David Baltimore ’61, the Nobel Prize-winning biologist who introduced the Broads to Lander, said that such a structure was less cumbersome than the traditional model of a research institution housed at a university.

“The institute is able to pay higher salaries to people whose jobs are technical rather than academic, for instance, which is something universities can’t do very easily,” Baltimore said.

The institute also generates a great deal of intellectual property as a result of its research, which is easier to manage within an independent organization, Baltimore said.

The Broads have previously given the institute $200 million, money that Eli Broad said he regarded as venture capital to determine whether the collaborative model would produce significant results.

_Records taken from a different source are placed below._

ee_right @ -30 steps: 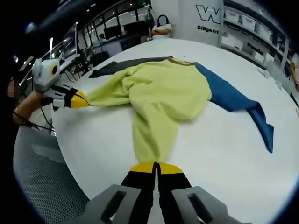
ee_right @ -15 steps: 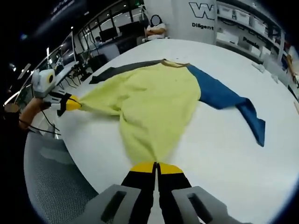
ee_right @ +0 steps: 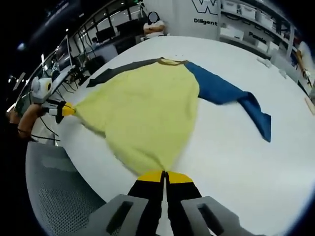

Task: Fold the garment on the visible template until the final outline fits inside the template.

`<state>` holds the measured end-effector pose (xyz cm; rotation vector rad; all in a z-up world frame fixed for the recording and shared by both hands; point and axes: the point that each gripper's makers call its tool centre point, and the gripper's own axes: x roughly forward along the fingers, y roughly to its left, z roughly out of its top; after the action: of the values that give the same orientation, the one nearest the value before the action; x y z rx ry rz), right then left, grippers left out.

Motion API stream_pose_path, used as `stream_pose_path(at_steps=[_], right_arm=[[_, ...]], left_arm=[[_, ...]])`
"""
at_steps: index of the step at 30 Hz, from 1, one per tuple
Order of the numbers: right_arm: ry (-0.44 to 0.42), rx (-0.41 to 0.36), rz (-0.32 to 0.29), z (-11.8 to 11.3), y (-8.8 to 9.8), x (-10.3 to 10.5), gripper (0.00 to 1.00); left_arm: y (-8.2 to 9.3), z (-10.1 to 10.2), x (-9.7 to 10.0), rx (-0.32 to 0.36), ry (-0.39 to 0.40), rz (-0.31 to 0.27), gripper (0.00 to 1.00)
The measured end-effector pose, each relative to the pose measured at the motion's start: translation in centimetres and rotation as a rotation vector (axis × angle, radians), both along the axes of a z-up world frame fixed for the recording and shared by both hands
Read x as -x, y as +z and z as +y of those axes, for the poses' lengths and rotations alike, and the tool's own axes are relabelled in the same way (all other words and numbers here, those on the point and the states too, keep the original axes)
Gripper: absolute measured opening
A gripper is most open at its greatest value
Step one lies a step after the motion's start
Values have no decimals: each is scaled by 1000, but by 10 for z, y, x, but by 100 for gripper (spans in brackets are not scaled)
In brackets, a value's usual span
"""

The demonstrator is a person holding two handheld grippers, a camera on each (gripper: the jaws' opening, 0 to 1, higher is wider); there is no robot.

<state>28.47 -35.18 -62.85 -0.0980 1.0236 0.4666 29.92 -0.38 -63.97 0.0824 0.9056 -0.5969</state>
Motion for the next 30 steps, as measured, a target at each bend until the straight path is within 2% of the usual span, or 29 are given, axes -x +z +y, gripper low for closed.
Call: stream_pose_path(at_steps=[3, 4, 7, 11, 14, 21, 25, 28, 30], right_arm=[[-22, 2, 9, -4, -7, -2, 0], [-40, 0, 27, -6, -13, -3, 0], [-42, -6, 57, -3, -25, 0, 0], [-32, 8, 99, -3, -42, 4, 0], [-55, -3, 111, -3, -49, 4, 0], [-96, -20, 116, -4, -50, 7, 0], [-112, -15, 121, -6, -44, 12, 0], [-148, -32, 110, -6, -36, 13, 8], [-176, -61, 109, -3, -32, 14, 13]], left_arm=[[-5, 6, -1, 6, 25, 27, 3], [-9, 10, -1, 5, 55, 46, 3], [-18, 8, 0, 19, 74, 81, 3], [-29, 9, 1, -38, 48, 81, 3], [-35, 8, 2, -31, 61, 96, 3], [-38, 9, 7, -21, 75, 97, 5], [-34, 14, 9, -43, 70, 91, 12], [-24, 13, 12, -37, 67, 73, 20], [-20, 7, 11, -3, 76, 78, 22]])
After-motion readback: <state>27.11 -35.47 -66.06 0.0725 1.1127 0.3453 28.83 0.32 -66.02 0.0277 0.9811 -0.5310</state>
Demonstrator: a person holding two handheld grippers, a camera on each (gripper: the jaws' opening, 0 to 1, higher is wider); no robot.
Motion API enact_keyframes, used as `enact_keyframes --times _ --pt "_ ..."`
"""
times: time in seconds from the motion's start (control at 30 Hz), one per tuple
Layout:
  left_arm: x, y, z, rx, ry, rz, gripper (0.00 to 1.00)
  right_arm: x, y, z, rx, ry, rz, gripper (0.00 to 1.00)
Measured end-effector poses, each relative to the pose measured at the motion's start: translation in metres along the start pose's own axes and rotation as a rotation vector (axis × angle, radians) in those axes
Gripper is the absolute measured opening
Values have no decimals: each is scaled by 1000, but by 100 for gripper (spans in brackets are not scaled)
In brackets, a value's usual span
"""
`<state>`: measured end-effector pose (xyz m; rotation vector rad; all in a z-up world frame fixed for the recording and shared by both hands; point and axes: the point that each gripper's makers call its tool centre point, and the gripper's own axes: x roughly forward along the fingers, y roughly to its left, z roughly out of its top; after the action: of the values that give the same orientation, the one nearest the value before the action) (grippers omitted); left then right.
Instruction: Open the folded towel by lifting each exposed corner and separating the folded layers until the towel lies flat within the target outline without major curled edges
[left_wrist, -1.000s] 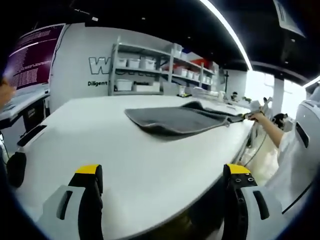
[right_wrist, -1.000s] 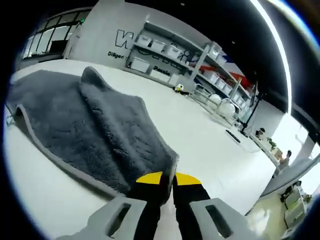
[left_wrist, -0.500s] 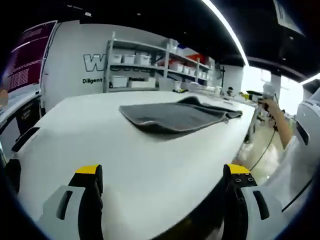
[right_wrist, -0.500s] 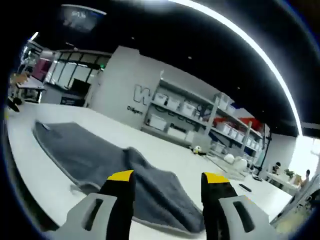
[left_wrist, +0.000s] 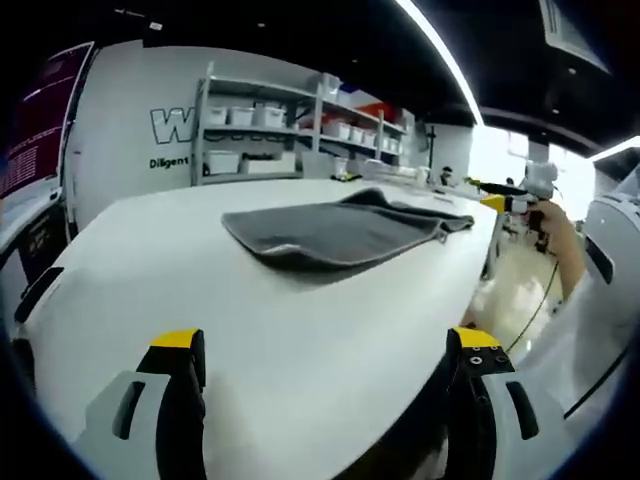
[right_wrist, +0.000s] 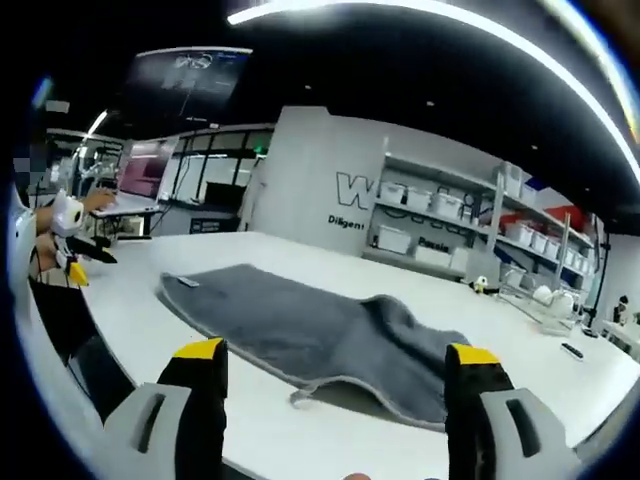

At the outset, Harvard and MIT each also contributed $100 million, and the institute has attracted gifts of the same size from the Starr Foundation, the philanthropic arm of American International Group, the insurance giant; and the Stanley Medical Research Institute, founded by Theodore and Vada Stanley, who are giving away a fortune made through sales of collectibles.

The Juvenile Diabetes Research Foundation and the Prostate Cancer Foundation have also financed the institute’s work.

“That was the greatest philanthropic investment we ever made,” Eli Broad said of the initial two gifts he and his wife made in 2004 and 2005.

He cited the institute’s work on the Connectivity Map, a database that can be used to draw connections between genes involved in diseases and various drug therapies, as well as the institute’s discoveries of genes associated with diseases like diabetes, Crohn’s and irritable bowel syndrome.

For instance, the institute’s Stanley Center for Psychiatric Research led a team of scientists that identified the first specific genetic links to schizophrenia, and the center has been involved in similar breakthroughs related to bipolar disease and autism.

“My rough estimate is that a scientific paper emerges about once every three days from collaborations that have come out of this institute,” Lander said.